Exercise goal
Go through the data below. Pull out every line that has the word "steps".

Input data
════
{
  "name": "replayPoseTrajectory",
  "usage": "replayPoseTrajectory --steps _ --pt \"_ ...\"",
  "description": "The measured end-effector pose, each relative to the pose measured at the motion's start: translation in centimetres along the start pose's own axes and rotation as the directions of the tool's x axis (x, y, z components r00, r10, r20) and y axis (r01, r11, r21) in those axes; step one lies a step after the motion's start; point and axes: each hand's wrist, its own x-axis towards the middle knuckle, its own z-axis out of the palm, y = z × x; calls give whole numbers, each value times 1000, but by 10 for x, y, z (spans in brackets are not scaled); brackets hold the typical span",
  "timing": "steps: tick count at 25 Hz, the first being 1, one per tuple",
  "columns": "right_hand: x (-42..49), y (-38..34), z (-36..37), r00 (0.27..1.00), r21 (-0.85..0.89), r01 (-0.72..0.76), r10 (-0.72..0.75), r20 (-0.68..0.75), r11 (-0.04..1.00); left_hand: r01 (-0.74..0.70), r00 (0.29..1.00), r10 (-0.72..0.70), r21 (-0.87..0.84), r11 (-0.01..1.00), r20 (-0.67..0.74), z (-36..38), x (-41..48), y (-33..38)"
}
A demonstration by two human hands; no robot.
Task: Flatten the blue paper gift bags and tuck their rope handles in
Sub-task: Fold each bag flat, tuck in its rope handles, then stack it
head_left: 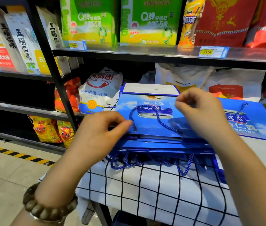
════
Response to this task
  "usage": "replayPoseTrajectory --steps _ --pt \"_ ...\"",
  "timing": "steps: tick count at 25 Hz, the first being 1, one per tuple",

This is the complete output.